### Exercise
The response should contain every record, reproduced exactly.

### Dataset
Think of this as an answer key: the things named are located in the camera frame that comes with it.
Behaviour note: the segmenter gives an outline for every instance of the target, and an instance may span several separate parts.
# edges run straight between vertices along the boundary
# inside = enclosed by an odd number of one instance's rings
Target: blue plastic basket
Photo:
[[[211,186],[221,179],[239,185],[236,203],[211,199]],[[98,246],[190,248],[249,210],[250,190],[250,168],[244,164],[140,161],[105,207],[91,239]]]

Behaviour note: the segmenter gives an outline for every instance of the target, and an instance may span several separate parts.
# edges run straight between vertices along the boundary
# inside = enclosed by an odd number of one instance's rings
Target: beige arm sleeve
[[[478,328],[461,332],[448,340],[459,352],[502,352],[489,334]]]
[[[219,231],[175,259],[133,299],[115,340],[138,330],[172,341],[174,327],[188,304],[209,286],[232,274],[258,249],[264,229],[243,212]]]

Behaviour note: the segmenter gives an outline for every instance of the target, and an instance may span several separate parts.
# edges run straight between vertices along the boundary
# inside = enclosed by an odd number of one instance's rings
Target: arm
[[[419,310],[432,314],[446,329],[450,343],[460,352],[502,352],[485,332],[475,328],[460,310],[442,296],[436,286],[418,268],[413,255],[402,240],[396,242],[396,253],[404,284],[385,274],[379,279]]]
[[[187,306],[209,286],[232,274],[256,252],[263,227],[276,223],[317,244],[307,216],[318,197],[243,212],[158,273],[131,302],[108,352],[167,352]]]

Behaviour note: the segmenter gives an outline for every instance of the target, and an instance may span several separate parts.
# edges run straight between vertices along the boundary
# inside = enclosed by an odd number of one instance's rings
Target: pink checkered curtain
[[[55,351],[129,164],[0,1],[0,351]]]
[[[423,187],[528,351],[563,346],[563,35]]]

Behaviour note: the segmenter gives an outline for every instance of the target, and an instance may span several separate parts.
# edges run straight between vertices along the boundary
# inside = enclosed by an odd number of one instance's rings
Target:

### The answer
Think of this as an answer key: the things named are located in the camera frame that comes with it.
Behaviour note: the segmenter gives an outline for every instance of the target, and an instance may span several separate parts.
# edges run straight between vertices along the boundary
# inside = enclosed by an odd number of one instance's rings
Target: blue plastic basket
Photo:
[[[211,186],[221,179],[239,185],[236,203],[211,199]],[[98,246],[190,248],[249,210],[250,190],[250,168],[244,164],[140,161],[105,207],[91,239]]]

Behaviour note: the segmenter gives an outline for every instance of the target, and an instance may span several separate parts.
# edges run straight between vertices along the boundary
# inside = enclosed by an odd number of one instance's rings
Target: beige arm sleeve
[[[478,328],[461,332],[448,340],[459,352],[502,352],[489,334]]]
[[[219,231],[175,259],[133,299],[115,340],[138,330],[172,341],[174,327],[188,304],[209,286],[232,274],[258,249],[264,229],[243,212]]]

Behaviour note: the segmenter gives an outline for every instance of the target, and an instance may span several separate parts.
# edges run straight between vertices along the boundary
# inside = enclosed by an odd number of one instance's rings
Target: arm
[[[419,310],[432,314],[446,329],[450,343],[460,352],[502,352],[485,332],[475,328],[460,310],[442,296],[436,286],[418,268],[413,255],[402,240],[396,242],[396,253],[404,284],[385,274],[379,279]]]
[[[187,306],[209,286],[232,274],[256,252],[263,227],[276,223],[317,244],[307,216],[318,197],[243,212],[158,273],[131,302],[108,352],[167,352]]]

Behaviour note: the segmenter gives an outline for every instance of the target, and an instance may span several separate parts.
# edges run straight between vertices along the boundary
# inside = enclosed by an odd number of one instance's rings
Target: pink checkered curtain
[[[55,351],[129,164],[0,1],[0,351]]]
[[[423,187],[528,351],[563,346],[563,35]]]

Behaviour note: the segmenter gives an outline for every instance of the target, and an instance may span several separate parts.
# edges run straight between vertices along the boundary
# inside = enclosed by an odd number of one instance's rings
Target:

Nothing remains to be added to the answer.